By: Dr. Noel Swanson

Nothing creates adult anger like children lying. It's ironic since it's usually adults who set the child up to lie. This is how it works:

Greg's mother just found out that Greg was throwing rocks at somebody:

"Greg, what have you been doing this afternoon?" [Right, I'm going to confess to something that you don't know.]

"What do you mean? I haven't been doing anything", he replies looking innocent but confused.

"Did you throw stones at that new girl?" [Hmm, maybe I can get away with this.]

"No", he answers incredulous that you would even suspect him.

"Interesting, since Mavis said you did."

"It had to be some other kid." [Why would she believe a neighbor over me?]

"She seems pretty sure it was you."

"She's wrong! It wasn't me!"

Mum's first mistake was to offer him a way out, and then immediately corner him. Now they have to face off. Does Mum believe Mavis, or is there room for doubt? Greg does sound pretty sure of himself. Maybe it was another kid. If she lets him off now she'll have to tell him how sorry she is. If she believes he's guilty, she will have to punish him both for lying and for throwing stones.

Most children will lie to get out of trouble. Your job is to encourage them to tell the truth, not tempt them to lie more. That means that there must be some definite benefit for confessing, rather than trying to wriggle out of it. First you need to lay some foundations of truth and honesty in your home. Make sure that you, yourself, don't lie. Get into the habit of noticing and rewarding honesty and truthfulness. Talk about the value of honesty, and a good reputation. Demonstrate that honesty is a Good Thing, and that it gets rewarded.

Then, when you do suspect your children of some misdemeanor, stay calm.

If you know for sure that he is guilty, don't tempt him to lie by asking him if he did it. Give him the details that you know and punish him.

You can also ask him to tell you the truth. Here is an example that won't giver him the option to lie about it:

"Hi Greg, I was talking with Mavis this afternoon, and she told me about something that she saw.
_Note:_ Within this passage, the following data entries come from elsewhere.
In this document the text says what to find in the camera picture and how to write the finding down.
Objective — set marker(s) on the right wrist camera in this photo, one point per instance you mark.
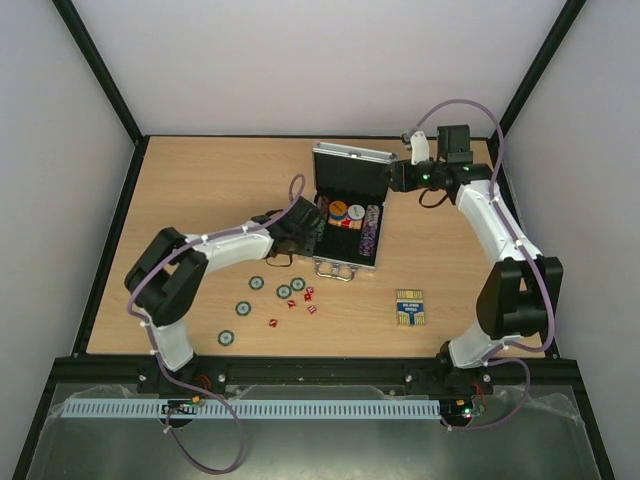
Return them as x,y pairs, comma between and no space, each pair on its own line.
418,144

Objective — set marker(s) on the aluminium poker case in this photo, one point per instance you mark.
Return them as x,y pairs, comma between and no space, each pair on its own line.
350,192

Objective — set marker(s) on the black frame rail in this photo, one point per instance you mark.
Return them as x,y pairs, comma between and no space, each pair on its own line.
219,374

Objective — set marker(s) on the purple chip stack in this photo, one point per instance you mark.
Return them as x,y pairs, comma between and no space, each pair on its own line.
369,232

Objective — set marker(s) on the grey slotted cable duct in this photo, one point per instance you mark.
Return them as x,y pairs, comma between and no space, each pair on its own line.
253,409

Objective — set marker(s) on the orange dealer button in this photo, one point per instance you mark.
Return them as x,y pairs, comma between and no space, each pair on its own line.
338,210

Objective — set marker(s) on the playing card box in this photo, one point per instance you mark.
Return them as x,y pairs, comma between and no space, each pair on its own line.
410,309

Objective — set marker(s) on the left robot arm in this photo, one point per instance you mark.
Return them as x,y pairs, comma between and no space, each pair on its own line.
164,281

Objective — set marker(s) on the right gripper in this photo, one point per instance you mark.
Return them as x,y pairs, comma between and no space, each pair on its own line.
396,175

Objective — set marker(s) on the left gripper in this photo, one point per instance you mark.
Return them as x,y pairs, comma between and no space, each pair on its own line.
309,249

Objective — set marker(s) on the green poker chip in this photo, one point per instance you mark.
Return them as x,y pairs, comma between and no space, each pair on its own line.
243,308
256,283
284,291
298,284
226,338

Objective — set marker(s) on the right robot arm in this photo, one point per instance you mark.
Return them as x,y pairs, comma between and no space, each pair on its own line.
520,296

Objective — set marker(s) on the green chip stack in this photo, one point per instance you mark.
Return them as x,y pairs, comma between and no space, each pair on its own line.
322,202
I would like to hear your version. Why don't you go away and think it over for 15 minutes. Don't forget how much we value honesty in our home."

This will give Greg a chance to think things over. He can dig a bigger hole for himself, or he can be honest and face the consequences. If he tells you the truth, praise him for his honesty. If he chooses to lie, even after thinking about it, then you must double his punishment. He has now both lied and thrown stones at someone, and there are consequences for both.

Either way, once things have calmed down, talk about the feelings of anger, envy, or insecurity that may have led to the behaviours. Show that it is okay to have such feelings, but that feelings don't excuse bad behaviour. Be patient. Tthey won't talk until they know it is safe and that you won't "blow up" at what they say.